Crime, but what type of punishment? Criminal law and the prison system in Italy
March 29, 2017
In 2013, Italy was convicted by the European Court of Justice in Strasbourg for having violated Article 3 of the Convention on Human Rights, which prohibits states from subjecting individuals to inhuman and degrading treatment. The problem is both a legal and ethical one: some data show that living conditions within Italian prisons are disparaging and severely below acceptable standards.
The main difficulty is overpopulation, with thousands of prisoners in excess of the actual prisons’ capacity. This is a situation that requires a timely intervention, which the government has been trying to remedy for some years now, without, unfortunately, getting to a definitive solution. In this respect, a proposal for rethinking the penal sanction system comes from Paola Severino, Antonio Gullo and Cinzia Caporale, at the invitation of the Fondazione Veronesi.
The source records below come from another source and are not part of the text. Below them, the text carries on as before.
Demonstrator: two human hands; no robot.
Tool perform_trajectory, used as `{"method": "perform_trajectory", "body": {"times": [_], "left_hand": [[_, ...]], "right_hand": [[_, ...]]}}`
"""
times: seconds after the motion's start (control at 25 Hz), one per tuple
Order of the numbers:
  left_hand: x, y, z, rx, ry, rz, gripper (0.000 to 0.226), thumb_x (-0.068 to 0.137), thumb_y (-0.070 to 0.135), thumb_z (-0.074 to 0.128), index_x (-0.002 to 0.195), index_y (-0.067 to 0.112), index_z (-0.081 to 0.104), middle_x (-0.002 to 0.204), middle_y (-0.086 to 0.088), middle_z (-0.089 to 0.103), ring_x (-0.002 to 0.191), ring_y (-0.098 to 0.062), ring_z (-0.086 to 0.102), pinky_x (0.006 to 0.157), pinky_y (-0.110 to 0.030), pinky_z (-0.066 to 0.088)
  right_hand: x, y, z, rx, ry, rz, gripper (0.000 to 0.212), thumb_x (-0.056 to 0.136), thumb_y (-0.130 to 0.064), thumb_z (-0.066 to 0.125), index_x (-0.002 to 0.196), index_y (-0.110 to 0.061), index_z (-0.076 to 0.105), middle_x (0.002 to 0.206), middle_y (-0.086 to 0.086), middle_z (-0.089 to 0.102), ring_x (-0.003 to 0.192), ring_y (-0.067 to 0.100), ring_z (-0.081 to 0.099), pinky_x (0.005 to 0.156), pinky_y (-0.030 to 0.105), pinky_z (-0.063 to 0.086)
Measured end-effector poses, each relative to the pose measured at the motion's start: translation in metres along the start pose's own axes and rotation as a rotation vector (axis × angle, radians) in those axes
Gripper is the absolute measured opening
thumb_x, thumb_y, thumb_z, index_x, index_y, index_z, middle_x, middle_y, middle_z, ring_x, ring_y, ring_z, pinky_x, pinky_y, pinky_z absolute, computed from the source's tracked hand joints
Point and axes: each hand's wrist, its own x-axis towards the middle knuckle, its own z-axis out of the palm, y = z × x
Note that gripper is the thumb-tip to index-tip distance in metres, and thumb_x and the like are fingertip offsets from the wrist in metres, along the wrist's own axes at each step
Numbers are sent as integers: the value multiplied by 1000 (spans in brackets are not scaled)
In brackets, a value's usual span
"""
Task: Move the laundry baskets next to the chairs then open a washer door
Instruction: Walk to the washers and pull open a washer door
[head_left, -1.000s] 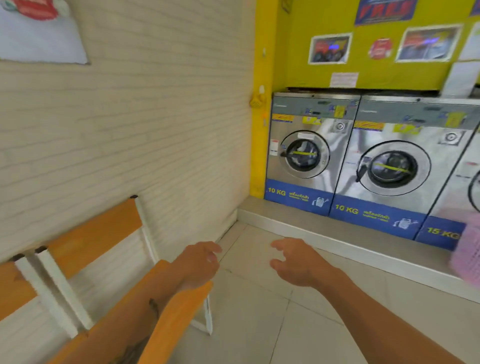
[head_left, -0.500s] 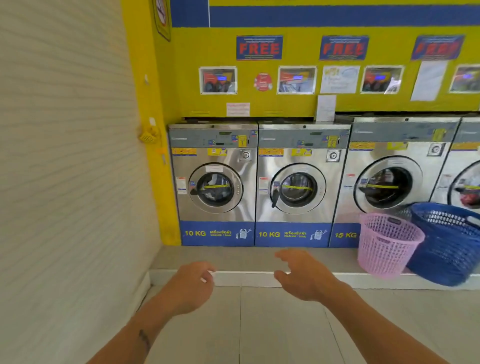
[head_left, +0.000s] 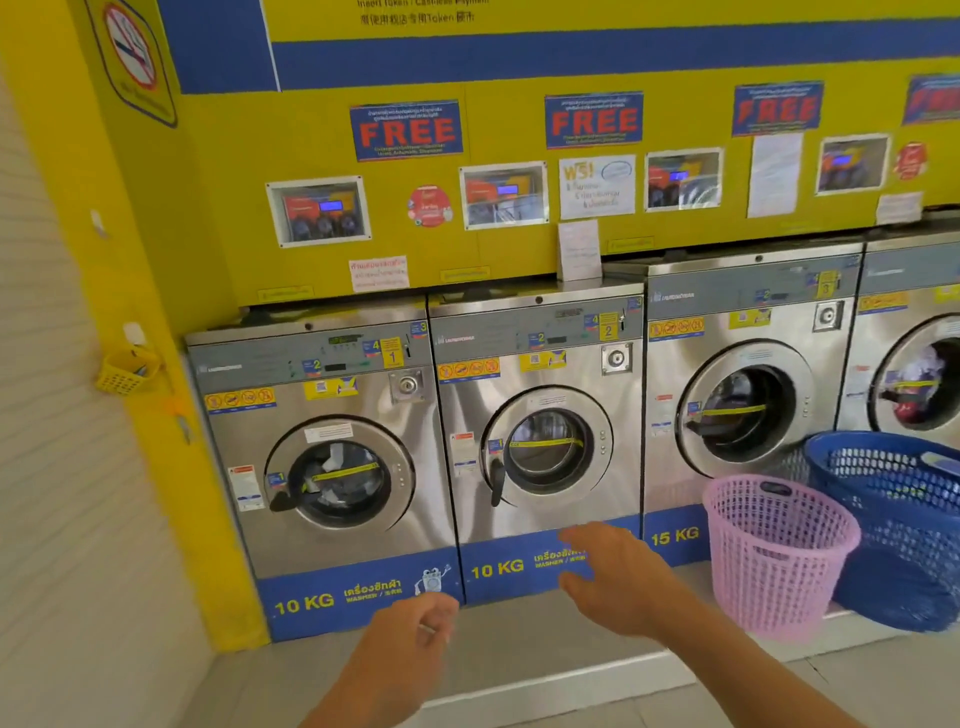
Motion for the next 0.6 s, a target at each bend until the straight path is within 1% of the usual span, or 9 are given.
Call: {"method": "perform_trajectory", "body": {"times": [0.08,0.16,0.28,0.32,0.4,0.44,0.52,0.56,0.6], "left_hand": [[59,5,11,-23,-7,-12,31,91,15,56,94,46,58,96,11,68,82,-3,66,76,-11,49],[110,5,21,-68,8,-12,32,91,14,57,91,45,57,94,12,68,84,-1,67,76,-9,48],[189,-4,36,-123,32,-15,36,91,7,54,90,43,55,93,11,67,86,15,60,74,-5,45],[218,-10,41,-144,49,-15,39,90,5,53,92,44,55,94,7,68,88,15,59,74,-5,46],[280,-23,51,-215,95,-7,43,89,2,53,98,45,55,100,2,68,89,0,64,73,-6,47],[311,-28,56,-247,112,-4,45,88,2,54,99,46,55,102,3,68,88,-3,65,72,-7,47],[377,-36,66,-252,139,33,47,86,6,56,97,52,54,103,10,67,92,4,63,74,-9,48],[405,-37,70,-231,141,68,46,85,10,57,97,54,53,103,14,66,93,6,62,78,-11,49],[431,-36,72,-205,150,114,42,85,15,58,98,55,53,104,17,65,94,4,62,84,-15,50]], "right_hand": [[59,19,-11,-5,-5,-27,56,90,-42,53,143,-29,41,147,-7,43,132,15,43,108,33,37],[112,32,-18,-3,-9,-33,55,89,-42,54,142,-30,42,145,-8,44,130,15,44,106,33,38],[188,51,-16,-25,-23,-25,54,90,-42,54,141,-31,41,145,-8,45,129,15,45,106,32,39],[214,58,-14,-45,-21,-32,53,90,-41,53,141,-30,41,145,-8,45,128,16,46,106,32,38],[265,68,-9,-86,-12,-43,54,92,-40,52,143,-29,40,147,-7,43,130,16,45,107,32,37],[289,74,-6,-104,-11,-42,55,92,-40,51,144,-28,38,149,-7,41,133,16,42,108,32,36],[343,86,-1,-125,-19,-28,56,94,-39,50,147,-27,35,152,-8,37,137,16,37,111,32,32],[365,91,0,-136,-32,-14,57,94,-38,50,147,-27,34,153,-8,35,139,17,35,112,32,31],[387,96,1,-143,-41,2,57,94,-38,50,147,-27,34,153,-7,33,139,17,35,112,32,31]]}}
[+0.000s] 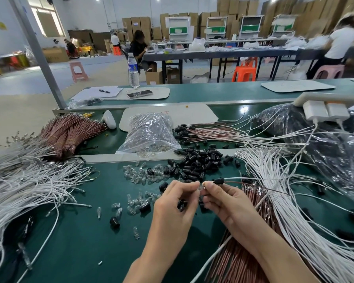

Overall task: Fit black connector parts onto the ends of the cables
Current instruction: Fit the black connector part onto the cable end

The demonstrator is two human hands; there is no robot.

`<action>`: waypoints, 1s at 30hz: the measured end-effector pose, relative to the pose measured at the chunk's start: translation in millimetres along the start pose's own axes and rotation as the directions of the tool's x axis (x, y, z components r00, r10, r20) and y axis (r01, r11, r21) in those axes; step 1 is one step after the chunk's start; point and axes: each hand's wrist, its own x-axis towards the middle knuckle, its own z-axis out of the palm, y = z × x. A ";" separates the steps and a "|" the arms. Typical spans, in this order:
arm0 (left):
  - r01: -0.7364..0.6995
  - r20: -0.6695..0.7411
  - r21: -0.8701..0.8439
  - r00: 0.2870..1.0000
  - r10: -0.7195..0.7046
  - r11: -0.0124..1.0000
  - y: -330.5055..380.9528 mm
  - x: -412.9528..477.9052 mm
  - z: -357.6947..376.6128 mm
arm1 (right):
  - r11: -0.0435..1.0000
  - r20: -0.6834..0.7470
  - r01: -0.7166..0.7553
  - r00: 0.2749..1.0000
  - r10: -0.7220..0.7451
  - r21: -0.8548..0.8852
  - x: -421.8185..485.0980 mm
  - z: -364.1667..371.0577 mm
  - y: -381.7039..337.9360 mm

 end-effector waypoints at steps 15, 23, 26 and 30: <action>-0.057 -0.004 0.013 0.998 0.057 0.998 -4.7 0.4 1.5 | 1.000 0.012 0.006 1.000 -0.006 -0.013 0.4 1.2 4.2; -0.028 -0.007 0.015 1.000 0.028 0.999 -3.6 1.1 1.4 | 0.998 -0.005 0.034 0.999 -0.035 -0.055 1.3 1.3 3.6; -0.003 0.009 0.023 1.000 0.003 1.000 -4.2 2.6 0.2 | 0.996 -0.033 0.044 0.998 -0.047 -0.076 1.5 2.0 2.9; -0.050 0.033 0.074 0.998 0.048 0.996 -4.5 2.4 -1.0 | 0.996 -0.029 0.031 0.999 -0.034 -0.085 0.8 4.6 4.0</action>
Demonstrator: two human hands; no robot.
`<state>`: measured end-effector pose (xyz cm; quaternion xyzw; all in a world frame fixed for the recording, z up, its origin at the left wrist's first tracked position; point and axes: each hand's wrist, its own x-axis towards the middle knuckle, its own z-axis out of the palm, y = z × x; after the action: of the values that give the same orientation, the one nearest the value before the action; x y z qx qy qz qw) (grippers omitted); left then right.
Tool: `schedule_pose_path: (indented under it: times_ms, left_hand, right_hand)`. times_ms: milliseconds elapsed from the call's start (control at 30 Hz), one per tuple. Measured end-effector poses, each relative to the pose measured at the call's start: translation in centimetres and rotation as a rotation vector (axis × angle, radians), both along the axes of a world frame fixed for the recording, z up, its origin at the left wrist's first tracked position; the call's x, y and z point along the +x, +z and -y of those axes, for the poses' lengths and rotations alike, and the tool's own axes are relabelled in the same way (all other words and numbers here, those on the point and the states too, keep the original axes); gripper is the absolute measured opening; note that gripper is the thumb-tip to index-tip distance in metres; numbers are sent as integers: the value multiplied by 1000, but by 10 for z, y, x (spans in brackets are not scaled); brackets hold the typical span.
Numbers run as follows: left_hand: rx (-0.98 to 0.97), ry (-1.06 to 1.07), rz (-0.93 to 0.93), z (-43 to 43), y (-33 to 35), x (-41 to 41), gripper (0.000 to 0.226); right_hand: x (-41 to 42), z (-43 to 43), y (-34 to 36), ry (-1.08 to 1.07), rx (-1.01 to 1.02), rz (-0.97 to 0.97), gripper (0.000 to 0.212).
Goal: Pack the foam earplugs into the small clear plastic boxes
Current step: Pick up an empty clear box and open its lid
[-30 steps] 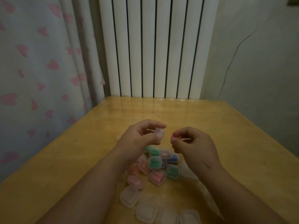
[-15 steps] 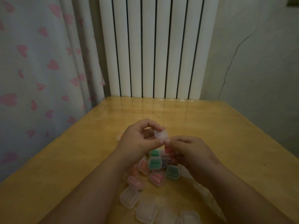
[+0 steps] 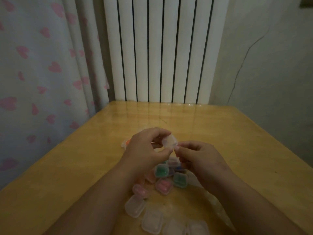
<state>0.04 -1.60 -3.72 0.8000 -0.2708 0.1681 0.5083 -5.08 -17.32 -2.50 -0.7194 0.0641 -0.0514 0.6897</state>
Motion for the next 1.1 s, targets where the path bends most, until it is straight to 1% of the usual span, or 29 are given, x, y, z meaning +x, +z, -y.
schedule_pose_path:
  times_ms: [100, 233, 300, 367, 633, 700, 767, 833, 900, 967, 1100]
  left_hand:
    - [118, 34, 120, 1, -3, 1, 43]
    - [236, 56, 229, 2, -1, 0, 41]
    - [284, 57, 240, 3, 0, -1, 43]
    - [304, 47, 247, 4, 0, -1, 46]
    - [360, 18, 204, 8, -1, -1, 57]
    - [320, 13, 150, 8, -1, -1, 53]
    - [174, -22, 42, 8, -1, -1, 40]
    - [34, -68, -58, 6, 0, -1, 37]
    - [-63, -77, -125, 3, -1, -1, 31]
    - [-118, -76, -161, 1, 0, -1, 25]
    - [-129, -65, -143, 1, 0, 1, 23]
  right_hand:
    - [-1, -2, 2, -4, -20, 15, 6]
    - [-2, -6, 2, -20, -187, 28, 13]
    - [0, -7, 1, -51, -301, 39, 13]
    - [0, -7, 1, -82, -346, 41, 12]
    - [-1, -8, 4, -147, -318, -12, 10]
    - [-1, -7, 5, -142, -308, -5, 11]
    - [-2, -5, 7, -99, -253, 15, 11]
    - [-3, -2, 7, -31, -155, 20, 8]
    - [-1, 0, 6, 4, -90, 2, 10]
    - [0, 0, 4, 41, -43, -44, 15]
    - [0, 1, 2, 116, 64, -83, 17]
Their thesis is that detention should be considered as the last resource and that alternatives to prison should be sought out. This has already beginning to attract some interest at the legislative level, with the establishment in the European Parliament of criminal domains for which no more imprisonment is applicable, limiting the sentence to a home detention. This should, however, be made accessible to all (even those who do not have a home or effectively cannot use it) and should be combined, whenever possible, with activities aimed at social reintegration.
This is a first step towards what might be the abandonment of a corporal punishment when there is no real necessity or effectiveness to it, in order to outline a wider range of sanctions (for example, carrying out public works and relying on social services) that combine the punitive component with a resocializing aspect, namely to promote the insertion of the individual into a working and social context. Of course, this perspective requires both a strong balance from the judge that will be applying the penalty, and the presence of a surveillance judge during the course of the sentence itself.
This method could not only solve the critical problems of the conditions of detention in Italy, but would also constitute an overall improvement of the Italian justice system and the safeguarding of every citizen’s rights. However, it should be accompanied by a debate raising public awareness about the ethical value of the principles driving this proposal.